§ Work instruction
If a line in the listing below includes the string "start", pull it out.

§ Supplied information
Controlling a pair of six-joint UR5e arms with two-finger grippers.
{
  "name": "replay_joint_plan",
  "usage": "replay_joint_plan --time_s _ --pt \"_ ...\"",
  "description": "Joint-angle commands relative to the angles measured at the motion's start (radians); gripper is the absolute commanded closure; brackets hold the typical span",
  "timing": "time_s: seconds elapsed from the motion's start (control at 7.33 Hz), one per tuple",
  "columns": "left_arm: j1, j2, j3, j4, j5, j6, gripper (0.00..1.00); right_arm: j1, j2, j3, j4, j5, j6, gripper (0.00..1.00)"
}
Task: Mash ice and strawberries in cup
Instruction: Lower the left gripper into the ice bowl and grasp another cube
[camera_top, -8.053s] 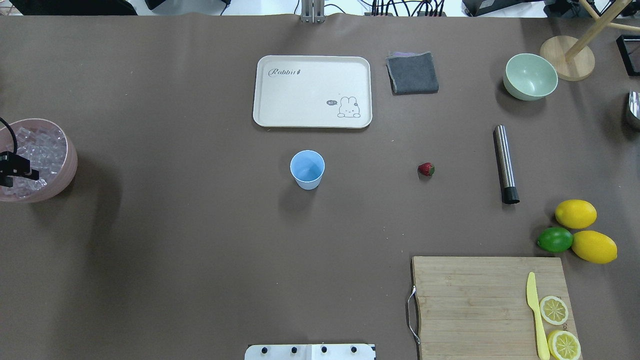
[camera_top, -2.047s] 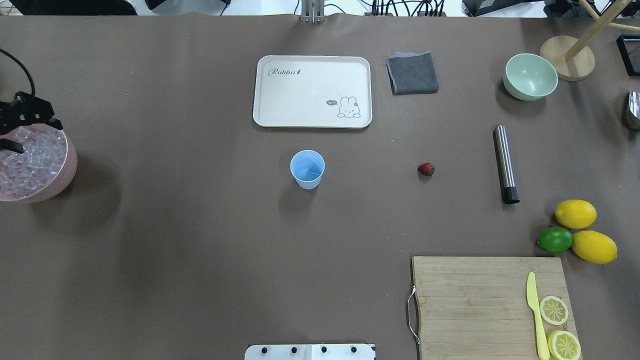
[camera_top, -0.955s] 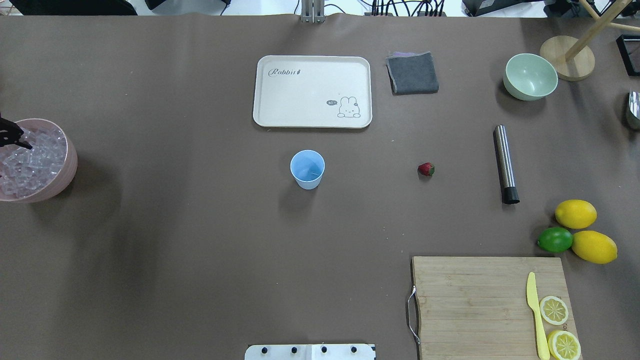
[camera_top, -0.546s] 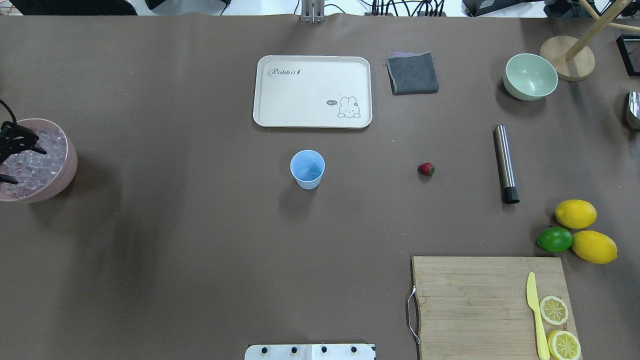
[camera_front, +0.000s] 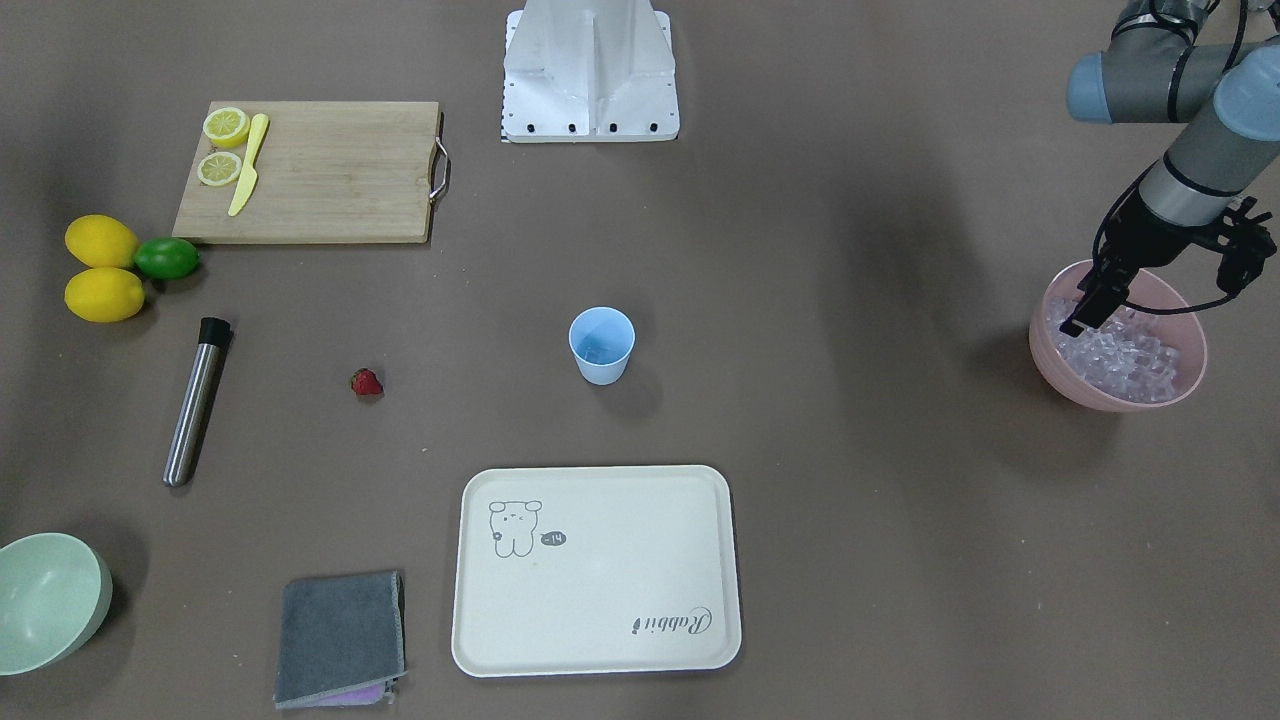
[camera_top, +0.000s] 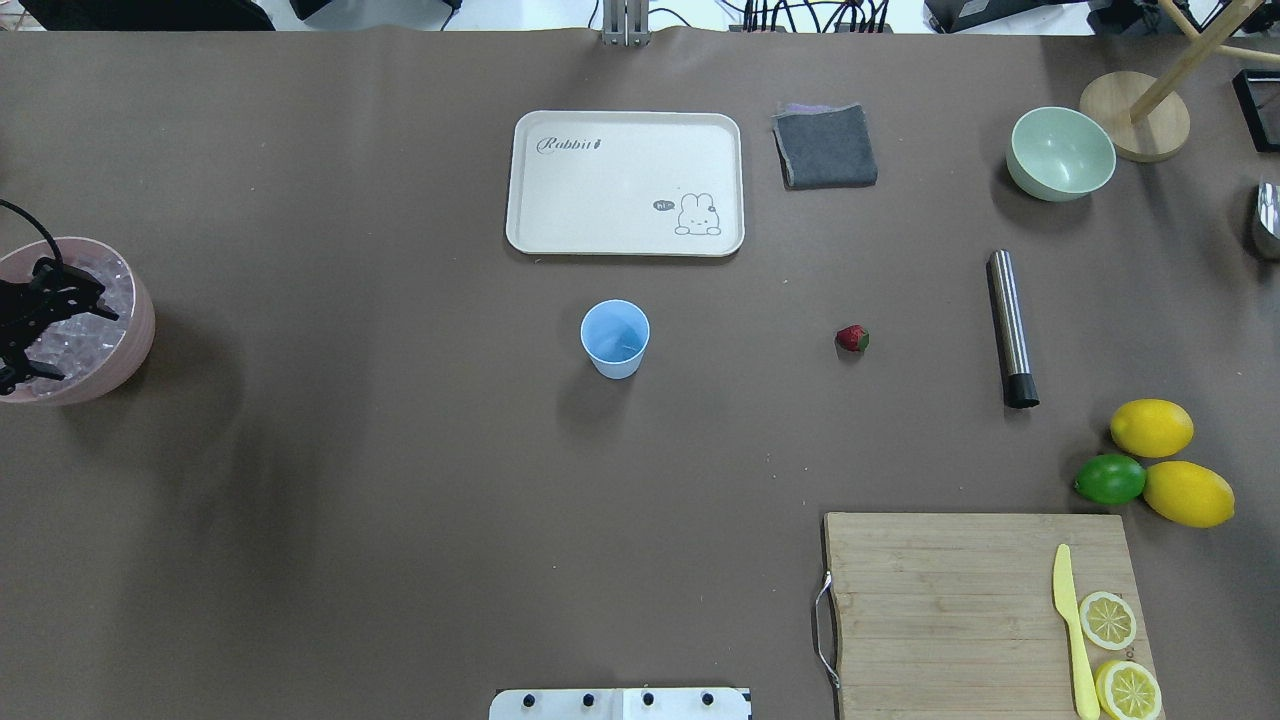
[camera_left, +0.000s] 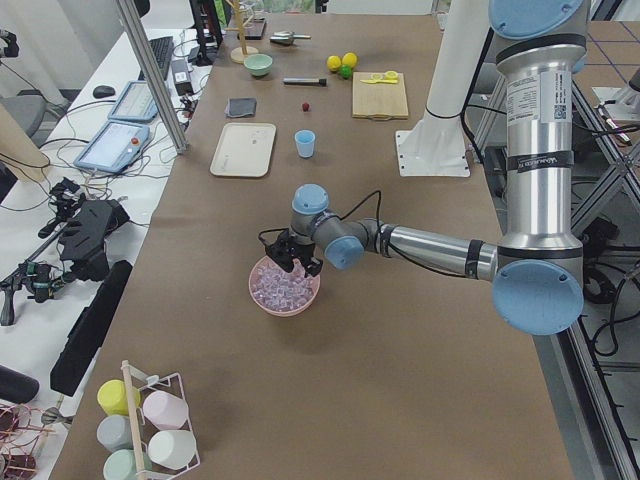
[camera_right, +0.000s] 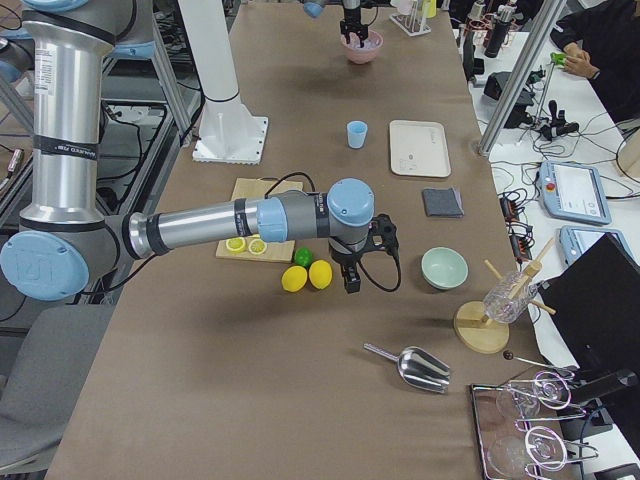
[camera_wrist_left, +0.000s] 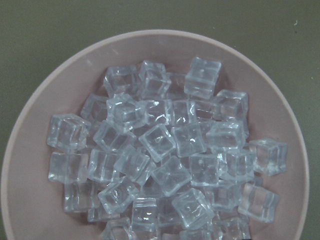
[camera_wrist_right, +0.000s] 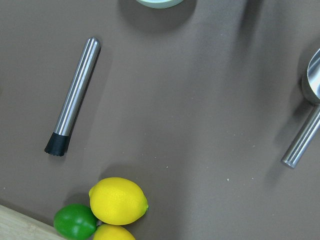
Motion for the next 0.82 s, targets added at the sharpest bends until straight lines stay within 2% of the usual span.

§ Exercise output
  "description": "Joint-angle commands relative to the angles measured at the motion's start (radians); gripper is the absolute commanded closure; brackets hold the typical span",
  "timing": "time_s: seconds elapsed from the motion's start (control at 7.33 Hz), one per tuple",

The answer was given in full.